¿Qué perspectivas aguardan al sector agrícola tras la crisis del COVID-19?

¿Qué perspectivas aguardan al sector agrícola tras la crisis del COVID-19?

La respuesta de la sociedad, ejemplar en la gran mayoría de casos, ha ayudado a combatir esta situación adversa. A diario nuevas iniciativas populares toman las redes para animar a seguir combatiendo esta crisis que, poco a poco, estamos superando unidos.

Existen mensajes de todo tipo. Unos afirman que pronto terminará el confinamiento en distintos países y que recuperaremos nuestra actividad con cierta normalidad; otros, sin embargo, afirman que esta situación y sus consecuencias se prolongarán más de lo esperado.

En este contexto, cabe destacar el papel de la agricultura como uno de los sectores esenciales que continúan operativos. Libre, en cierto modo, de la gran incertidumbre imperante, la actividad agrícola se ha posicionado como referente en cuanto a estabilidad. Y no sin razón.

Garantizar el sustento y el abastecimiento de alimentos siempre es una actividad primordial, por lo que, desde un principio, los distintos gobiernos determinaron que era una de las actividades que debía continuar operativa, siempre que fuera posible. La agricultura demuestra ser un sector a prueba de cualquier reto. Y es que una fuente de alimentación será siempre un pilar esencial para cualquier sociedad. Tanto ahora como tras estos momentos difíciles, la agricultura será una vía económica estable.

¿Cuál será el futuro económico de la agricultura?

En contraste con la incertidumbre sobre el futuro de ciertas actividades, existen otras que, siendo tan obvia su necesidad, parecen ser a prueba de cualquier crisis. La agricultura es una de ellas. No nos son ajenas las imágenes de personas formando colas interminables para adquirir alimentos en los supermercados, algo más controlado ahora, tras unos primeros días algo caóticos.

Sin embargo, la agricultura, como cualquier otra actividad económica, debe modernizarse acorde a los tiempos y a la carrera tecnológica actual. Son muchas las innovaciones que, día a día, se nos presentan en casi todos los aspectos. Para seguir siendo competitiva y posicionarse como referente, el sector agrícola debe aprovechar también las últimas innovaciones y avanzar hacia modelos más rentables.

Nuevas técnicas permiten optimizar la productividad de los cultivos

Aprovechar al máximo los recursos disponibles puede ser un elemento clave, más en una época en la que estos ya comienzan a ser escasos. En este contexto, conocer nuestro terreno y elegir el cultivo ideal por sus características puede marcar la diferencia entre el éxito o el fracaso de una explotación.

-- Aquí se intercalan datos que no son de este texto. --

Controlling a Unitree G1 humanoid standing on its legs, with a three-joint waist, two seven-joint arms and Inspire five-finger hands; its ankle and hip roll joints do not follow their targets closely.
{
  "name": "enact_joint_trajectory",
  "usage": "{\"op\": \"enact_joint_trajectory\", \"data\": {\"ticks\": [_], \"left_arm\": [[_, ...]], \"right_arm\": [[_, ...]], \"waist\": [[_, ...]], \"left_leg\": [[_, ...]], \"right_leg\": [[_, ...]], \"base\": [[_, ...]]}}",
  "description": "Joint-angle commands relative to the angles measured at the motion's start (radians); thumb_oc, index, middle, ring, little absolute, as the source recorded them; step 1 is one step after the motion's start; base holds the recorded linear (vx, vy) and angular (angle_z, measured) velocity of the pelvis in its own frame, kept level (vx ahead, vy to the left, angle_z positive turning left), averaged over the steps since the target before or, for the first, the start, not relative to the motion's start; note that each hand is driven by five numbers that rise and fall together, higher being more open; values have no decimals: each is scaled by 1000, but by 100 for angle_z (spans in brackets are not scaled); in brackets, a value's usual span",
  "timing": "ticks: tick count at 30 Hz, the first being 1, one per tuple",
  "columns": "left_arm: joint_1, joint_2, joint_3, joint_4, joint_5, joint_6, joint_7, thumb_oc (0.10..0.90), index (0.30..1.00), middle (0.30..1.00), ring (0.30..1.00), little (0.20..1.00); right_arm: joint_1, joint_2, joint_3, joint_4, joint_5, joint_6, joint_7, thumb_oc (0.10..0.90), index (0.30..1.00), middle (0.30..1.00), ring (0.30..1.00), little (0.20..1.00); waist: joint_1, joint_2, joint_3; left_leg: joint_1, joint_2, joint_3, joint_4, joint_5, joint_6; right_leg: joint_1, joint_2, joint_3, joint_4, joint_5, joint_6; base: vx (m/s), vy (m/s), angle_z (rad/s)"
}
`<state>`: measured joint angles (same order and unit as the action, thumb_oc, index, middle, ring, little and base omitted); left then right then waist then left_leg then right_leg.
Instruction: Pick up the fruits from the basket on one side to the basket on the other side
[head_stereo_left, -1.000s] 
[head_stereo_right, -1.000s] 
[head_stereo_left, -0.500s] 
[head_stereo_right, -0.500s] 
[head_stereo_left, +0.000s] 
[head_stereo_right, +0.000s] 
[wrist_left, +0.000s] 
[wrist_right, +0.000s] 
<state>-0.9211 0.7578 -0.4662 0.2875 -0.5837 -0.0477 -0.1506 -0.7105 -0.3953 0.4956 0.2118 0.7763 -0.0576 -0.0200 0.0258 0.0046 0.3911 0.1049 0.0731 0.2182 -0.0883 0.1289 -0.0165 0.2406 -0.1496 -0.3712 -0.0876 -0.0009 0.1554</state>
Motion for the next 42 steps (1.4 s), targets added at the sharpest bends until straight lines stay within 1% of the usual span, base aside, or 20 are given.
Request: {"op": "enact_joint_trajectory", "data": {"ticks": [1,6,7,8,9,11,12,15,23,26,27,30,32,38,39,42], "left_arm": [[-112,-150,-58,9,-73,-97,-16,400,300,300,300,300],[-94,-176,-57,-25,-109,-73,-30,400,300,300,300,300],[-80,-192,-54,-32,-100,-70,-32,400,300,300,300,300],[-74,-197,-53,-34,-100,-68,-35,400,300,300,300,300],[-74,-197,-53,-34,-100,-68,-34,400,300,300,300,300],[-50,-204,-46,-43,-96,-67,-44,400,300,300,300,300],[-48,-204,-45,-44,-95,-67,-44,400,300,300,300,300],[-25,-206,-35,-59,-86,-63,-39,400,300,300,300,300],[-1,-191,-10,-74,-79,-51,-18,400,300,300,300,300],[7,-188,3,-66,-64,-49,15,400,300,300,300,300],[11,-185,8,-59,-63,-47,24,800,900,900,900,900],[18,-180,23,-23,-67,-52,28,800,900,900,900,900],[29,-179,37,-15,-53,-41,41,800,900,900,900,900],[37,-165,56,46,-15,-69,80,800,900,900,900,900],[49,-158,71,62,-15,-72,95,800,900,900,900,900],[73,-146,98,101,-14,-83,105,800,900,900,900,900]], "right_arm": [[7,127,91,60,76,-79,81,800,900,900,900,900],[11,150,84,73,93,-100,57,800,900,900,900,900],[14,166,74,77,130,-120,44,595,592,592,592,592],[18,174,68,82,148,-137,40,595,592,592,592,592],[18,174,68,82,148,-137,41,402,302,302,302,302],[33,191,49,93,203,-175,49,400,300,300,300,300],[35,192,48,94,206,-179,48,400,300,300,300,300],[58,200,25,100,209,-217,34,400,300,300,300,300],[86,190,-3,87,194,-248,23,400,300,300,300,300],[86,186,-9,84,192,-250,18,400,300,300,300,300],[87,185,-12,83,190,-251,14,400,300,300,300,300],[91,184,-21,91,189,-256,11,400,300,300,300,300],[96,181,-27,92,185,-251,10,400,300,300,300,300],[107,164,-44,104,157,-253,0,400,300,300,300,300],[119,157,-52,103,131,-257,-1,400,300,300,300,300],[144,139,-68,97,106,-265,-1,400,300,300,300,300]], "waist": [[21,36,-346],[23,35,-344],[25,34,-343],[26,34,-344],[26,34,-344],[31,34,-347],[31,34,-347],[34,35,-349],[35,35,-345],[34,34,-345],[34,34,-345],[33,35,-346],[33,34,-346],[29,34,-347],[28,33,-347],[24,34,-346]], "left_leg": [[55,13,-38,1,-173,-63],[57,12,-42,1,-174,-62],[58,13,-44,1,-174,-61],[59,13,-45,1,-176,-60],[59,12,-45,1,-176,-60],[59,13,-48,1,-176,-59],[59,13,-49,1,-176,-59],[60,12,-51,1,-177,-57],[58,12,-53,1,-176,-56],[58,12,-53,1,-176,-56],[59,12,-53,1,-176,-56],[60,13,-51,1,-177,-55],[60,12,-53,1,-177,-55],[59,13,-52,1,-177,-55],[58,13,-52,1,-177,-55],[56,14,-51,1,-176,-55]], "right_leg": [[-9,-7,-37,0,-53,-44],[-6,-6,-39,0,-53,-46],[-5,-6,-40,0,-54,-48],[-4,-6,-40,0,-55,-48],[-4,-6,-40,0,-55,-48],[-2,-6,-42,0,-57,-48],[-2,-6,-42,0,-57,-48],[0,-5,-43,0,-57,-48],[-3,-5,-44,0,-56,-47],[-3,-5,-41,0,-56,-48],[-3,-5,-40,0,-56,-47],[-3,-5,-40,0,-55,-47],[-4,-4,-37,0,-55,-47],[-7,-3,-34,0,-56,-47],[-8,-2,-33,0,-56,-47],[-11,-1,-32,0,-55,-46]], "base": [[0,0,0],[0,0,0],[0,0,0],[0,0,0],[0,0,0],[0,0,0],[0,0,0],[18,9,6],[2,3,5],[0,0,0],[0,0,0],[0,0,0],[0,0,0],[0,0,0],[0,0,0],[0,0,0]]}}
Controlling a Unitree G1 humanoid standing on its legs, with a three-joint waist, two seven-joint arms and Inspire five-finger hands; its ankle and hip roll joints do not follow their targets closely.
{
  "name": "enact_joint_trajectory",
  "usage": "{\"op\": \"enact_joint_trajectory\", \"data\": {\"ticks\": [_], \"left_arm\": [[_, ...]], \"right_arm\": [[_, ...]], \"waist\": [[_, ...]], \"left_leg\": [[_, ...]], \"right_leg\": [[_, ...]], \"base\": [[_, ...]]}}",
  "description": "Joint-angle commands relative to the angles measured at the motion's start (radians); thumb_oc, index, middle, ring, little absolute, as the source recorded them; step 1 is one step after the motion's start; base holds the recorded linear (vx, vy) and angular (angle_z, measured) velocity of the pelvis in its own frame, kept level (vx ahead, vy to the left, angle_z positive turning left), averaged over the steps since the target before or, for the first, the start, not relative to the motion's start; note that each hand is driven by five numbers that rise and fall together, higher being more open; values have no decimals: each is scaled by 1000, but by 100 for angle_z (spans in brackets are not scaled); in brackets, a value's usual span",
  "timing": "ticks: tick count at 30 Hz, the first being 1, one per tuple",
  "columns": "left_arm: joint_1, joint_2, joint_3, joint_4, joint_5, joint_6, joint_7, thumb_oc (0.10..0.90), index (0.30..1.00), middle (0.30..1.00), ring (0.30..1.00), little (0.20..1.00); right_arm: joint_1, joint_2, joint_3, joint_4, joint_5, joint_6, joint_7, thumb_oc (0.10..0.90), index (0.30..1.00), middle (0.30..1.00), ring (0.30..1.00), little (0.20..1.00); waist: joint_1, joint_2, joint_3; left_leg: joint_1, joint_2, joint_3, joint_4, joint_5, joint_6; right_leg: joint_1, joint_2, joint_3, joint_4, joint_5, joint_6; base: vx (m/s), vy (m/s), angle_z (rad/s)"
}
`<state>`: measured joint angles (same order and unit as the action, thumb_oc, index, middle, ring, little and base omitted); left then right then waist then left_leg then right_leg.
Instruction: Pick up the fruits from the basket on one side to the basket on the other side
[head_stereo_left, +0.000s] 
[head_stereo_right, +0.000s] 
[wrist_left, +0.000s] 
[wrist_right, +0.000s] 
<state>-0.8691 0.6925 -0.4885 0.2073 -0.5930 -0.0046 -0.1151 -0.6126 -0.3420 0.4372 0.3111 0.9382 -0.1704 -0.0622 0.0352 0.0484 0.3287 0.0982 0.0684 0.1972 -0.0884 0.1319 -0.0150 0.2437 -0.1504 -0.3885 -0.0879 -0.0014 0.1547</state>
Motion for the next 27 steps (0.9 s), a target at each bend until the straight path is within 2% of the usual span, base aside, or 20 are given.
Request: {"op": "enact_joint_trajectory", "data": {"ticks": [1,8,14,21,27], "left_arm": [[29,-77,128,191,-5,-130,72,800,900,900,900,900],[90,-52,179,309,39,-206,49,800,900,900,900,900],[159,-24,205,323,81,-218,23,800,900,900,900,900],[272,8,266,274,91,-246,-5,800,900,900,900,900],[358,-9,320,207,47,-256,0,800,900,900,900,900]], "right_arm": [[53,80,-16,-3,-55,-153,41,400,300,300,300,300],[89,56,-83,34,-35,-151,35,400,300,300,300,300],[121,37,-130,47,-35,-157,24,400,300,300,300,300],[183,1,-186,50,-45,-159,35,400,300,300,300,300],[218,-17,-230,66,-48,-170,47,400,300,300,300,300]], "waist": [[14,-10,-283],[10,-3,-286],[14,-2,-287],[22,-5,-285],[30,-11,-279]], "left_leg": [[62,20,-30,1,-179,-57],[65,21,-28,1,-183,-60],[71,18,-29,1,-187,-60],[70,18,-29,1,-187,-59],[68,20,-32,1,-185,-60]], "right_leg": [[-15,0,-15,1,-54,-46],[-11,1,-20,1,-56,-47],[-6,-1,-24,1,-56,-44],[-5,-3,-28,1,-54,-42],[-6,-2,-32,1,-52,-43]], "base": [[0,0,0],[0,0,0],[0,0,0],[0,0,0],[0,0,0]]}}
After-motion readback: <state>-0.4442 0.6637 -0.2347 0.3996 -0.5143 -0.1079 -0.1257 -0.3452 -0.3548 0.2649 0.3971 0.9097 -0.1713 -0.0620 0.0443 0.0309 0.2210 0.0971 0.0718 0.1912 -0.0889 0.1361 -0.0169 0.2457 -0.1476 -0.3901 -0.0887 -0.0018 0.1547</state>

España, sin ir más lejos, es un país con un elevado estrés hídrico, ya que requiere de importantes insumos de agua para su agricultura en épocas en las que esta no abunda de forma natural. La emergencia climática agudiza esta problemática, y otras, requiriendo una acción por parte del empresario agrícola para optimizar su producción. El tránsito hacia un sistema de riego por puede ayudar al empresario agrícola a ahorrar en su consumo de agua, mejorando así el rédito de su explotación mientras ayuda a alcanzar los objetivos de desarrollo sostenible.

La agricultura es garantía de futuro en todos los aspectos y, ahora más que nunca, contar con los aliados adecuados puede aportar un gran impulso al sector, convirtiéndolo en la piedra angular de la economía del futuro. Acompañando a este sector para hacerlo más eficiente y productivo, avanzamos hacia un modelo más sostenible y rentable, acorde a los grandes retos y oportunidades de hoy y mañana.